Directions: Among the lines below, take the one holding "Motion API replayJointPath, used", the one holding "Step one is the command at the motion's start", and all lines between them. Set them down exactly.
[Exercise inputs — start]
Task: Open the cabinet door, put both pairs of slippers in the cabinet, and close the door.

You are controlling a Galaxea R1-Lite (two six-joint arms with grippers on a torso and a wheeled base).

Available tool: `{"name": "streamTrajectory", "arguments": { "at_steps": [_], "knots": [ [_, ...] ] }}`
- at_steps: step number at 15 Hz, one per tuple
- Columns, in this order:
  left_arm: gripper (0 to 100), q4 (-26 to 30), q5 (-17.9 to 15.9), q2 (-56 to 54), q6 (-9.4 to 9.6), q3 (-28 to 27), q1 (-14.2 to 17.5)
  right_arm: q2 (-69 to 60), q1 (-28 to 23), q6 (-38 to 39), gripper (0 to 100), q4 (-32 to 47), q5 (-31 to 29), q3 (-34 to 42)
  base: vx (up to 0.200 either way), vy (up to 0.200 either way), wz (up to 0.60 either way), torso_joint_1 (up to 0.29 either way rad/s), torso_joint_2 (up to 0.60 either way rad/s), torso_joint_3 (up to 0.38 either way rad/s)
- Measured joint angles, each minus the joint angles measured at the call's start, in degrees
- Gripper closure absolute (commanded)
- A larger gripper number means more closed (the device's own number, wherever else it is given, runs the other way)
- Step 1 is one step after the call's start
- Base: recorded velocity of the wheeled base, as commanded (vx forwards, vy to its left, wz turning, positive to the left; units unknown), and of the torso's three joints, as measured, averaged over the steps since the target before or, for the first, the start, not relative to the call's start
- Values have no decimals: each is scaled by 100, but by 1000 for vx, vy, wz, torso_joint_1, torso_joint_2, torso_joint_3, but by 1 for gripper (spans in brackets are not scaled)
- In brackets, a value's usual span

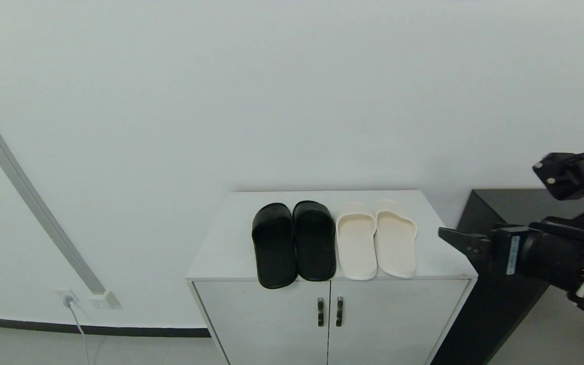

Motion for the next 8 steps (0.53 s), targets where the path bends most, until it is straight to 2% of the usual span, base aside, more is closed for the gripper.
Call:
{"name": "streamTrajectory", "arguments": {
  "at_steps": [3,8],
  "knots": [
    [100,0,-2,0,0,0,-2,924,235,321,0,-307,-424,-363,0,0,0,0,0,0],
    [100,0,-2,0,0,0,-2,2492,444,413,0,-1196,-1111,-902,0,0,0,0,0,0]
  ]
}}
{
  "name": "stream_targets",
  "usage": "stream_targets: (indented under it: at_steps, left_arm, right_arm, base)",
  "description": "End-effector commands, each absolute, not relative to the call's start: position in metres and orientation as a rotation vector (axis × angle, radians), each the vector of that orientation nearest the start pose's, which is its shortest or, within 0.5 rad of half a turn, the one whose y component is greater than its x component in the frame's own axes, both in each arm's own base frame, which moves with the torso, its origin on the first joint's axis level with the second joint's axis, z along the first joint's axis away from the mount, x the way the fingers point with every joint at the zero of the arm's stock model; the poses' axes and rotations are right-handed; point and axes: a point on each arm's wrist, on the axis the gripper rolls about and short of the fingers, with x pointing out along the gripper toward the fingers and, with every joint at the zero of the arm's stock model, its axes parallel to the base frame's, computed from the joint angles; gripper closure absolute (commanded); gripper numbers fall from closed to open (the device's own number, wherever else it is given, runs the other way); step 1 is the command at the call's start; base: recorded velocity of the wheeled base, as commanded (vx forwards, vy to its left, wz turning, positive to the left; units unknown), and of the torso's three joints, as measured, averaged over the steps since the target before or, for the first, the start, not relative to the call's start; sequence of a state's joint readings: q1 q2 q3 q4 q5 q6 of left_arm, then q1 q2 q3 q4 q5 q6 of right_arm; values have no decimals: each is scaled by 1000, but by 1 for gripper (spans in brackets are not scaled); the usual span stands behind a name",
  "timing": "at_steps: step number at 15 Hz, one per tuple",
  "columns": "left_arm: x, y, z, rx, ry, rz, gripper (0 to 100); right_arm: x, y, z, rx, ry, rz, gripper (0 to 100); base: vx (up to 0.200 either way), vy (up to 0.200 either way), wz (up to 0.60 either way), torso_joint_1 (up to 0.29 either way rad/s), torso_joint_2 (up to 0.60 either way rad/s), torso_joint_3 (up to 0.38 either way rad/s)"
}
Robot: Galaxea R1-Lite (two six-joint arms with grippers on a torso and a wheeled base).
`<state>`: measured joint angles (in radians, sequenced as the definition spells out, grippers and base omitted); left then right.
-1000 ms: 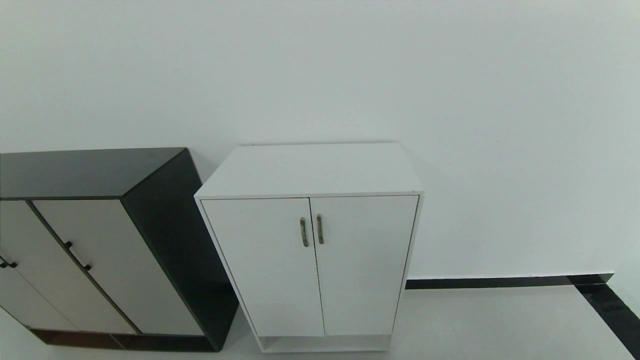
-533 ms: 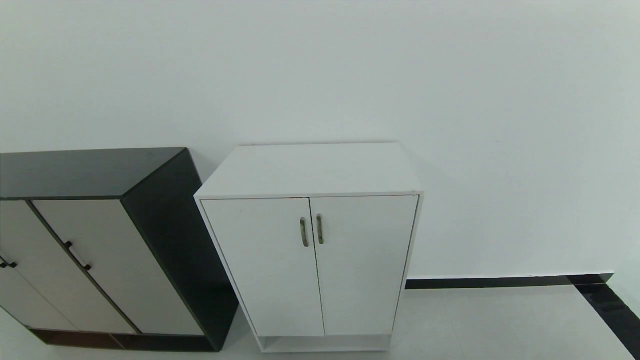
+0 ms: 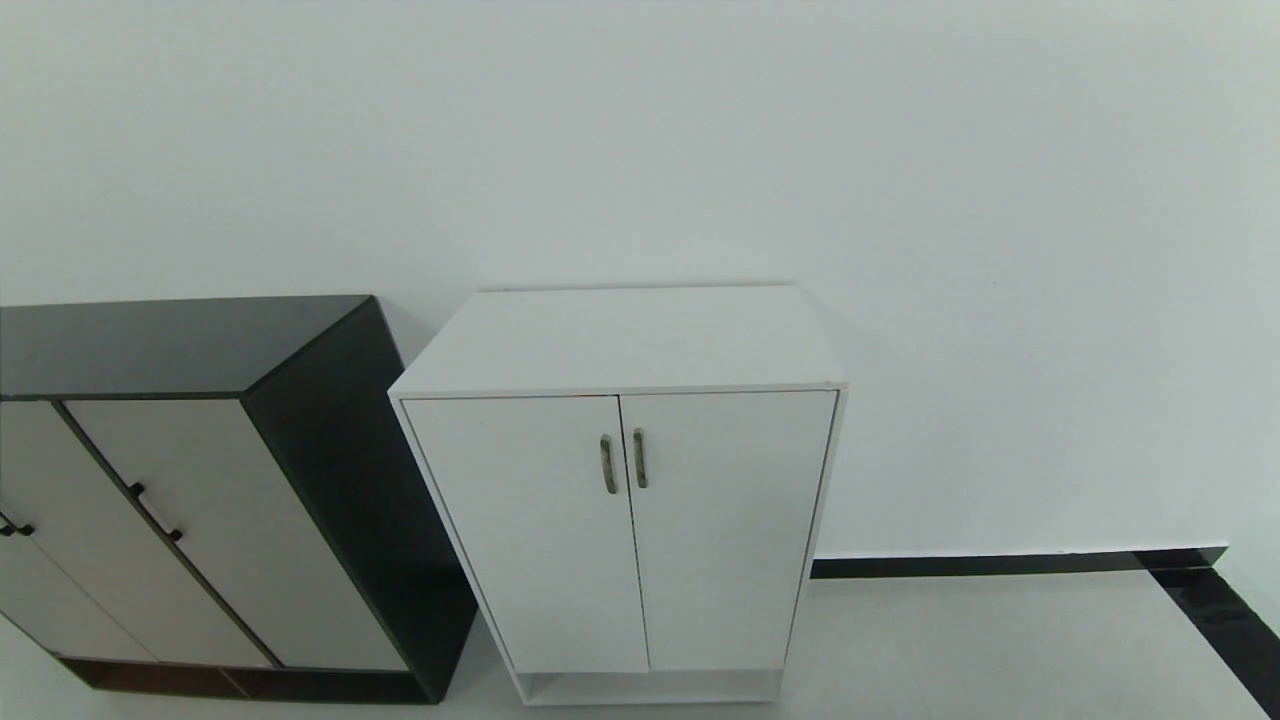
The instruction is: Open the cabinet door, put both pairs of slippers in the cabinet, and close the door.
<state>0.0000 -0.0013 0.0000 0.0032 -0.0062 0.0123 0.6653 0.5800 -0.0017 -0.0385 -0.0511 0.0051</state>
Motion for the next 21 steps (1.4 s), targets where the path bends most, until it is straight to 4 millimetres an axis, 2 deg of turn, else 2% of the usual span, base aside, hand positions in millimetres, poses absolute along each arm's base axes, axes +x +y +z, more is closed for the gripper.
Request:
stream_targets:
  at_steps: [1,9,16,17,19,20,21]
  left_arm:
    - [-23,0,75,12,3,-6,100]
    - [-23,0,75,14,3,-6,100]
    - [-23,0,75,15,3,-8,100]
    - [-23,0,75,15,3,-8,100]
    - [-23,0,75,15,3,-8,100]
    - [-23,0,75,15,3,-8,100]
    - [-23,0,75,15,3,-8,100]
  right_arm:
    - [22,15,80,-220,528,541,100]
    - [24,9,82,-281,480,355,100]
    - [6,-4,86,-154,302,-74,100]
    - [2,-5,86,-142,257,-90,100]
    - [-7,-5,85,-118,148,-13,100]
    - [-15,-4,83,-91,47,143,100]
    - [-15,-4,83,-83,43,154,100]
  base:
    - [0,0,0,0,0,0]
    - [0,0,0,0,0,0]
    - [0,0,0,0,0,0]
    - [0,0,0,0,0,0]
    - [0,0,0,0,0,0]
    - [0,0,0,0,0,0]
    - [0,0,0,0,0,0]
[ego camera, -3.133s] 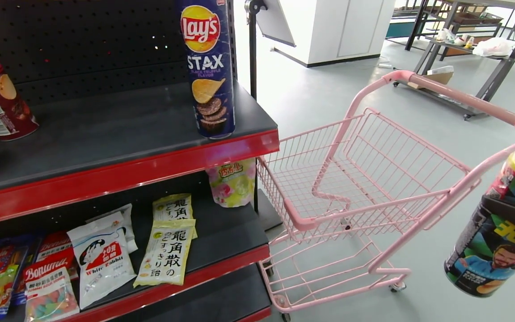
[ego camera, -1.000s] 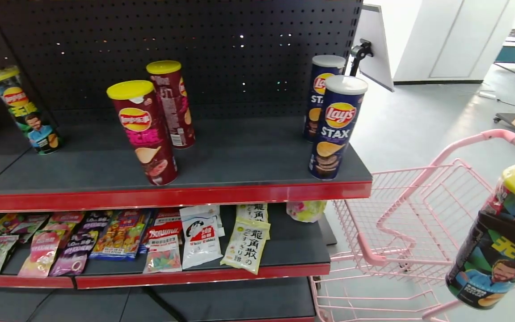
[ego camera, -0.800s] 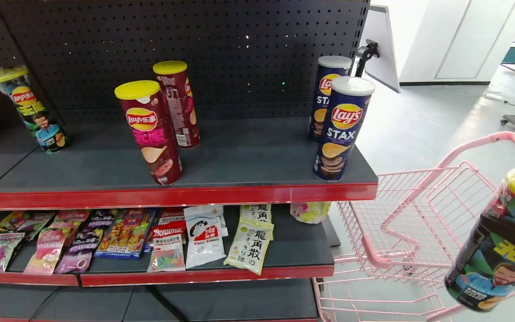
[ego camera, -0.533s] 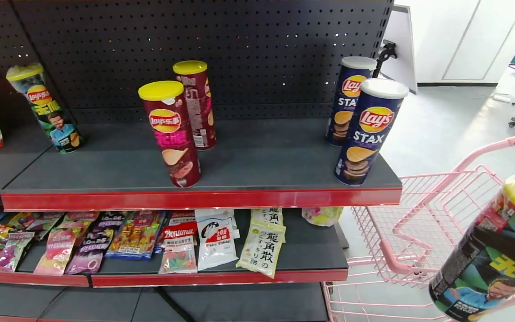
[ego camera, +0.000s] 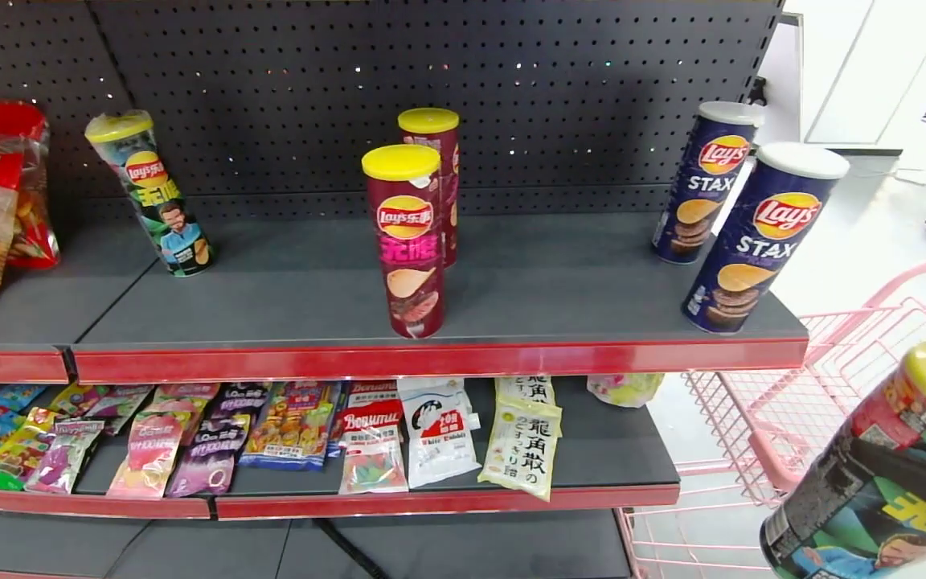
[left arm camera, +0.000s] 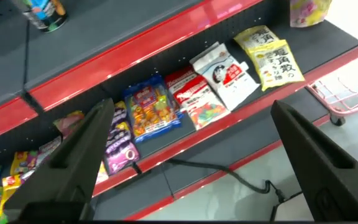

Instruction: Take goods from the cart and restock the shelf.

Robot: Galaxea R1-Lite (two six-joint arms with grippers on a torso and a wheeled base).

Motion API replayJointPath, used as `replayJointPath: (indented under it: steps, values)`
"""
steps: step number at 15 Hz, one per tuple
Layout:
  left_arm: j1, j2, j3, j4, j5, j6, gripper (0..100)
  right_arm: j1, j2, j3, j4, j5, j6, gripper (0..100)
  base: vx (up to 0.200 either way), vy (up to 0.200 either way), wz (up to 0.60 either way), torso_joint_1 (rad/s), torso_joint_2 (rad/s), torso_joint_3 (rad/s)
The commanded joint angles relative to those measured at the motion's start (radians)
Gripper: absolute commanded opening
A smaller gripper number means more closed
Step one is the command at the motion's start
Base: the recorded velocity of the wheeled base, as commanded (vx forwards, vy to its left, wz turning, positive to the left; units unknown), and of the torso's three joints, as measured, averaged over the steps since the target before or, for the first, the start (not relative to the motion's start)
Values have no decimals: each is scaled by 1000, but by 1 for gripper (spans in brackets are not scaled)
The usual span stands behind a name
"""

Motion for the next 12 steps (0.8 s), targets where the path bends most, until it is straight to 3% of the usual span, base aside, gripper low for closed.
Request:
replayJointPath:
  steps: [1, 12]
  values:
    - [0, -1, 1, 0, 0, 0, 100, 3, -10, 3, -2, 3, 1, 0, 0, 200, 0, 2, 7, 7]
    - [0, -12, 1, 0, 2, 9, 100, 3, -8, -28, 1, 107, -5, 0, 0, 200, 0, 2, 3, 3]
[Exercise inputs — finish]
Solution to this problem:
Motion API replayJointPath, used as `replayJointPath: (indented under it: steps, values)`
"""
steps: step number at 15 Hz, one per tuple
Layout:
  left_arm: j1, j2, j3, j4, j5, j6, gripper (0..100)
  right_arm: j1, j2, j3, j4, j5, j6, gripper (0..100)
  base: vx (up to 0.200 either way), vy (up to 0.200 either way), wz (up to 0.60 either way), torso_joint_1 (rad/s), torso_joint_2 (rad/s), torso_joint_3 (rad/s)
The commanded joint angles relative to those measured at the motion's start (radians)
Gripper: absolute commanded opening
A smaller gripper number means more closed
Step one is the command at the motion's start

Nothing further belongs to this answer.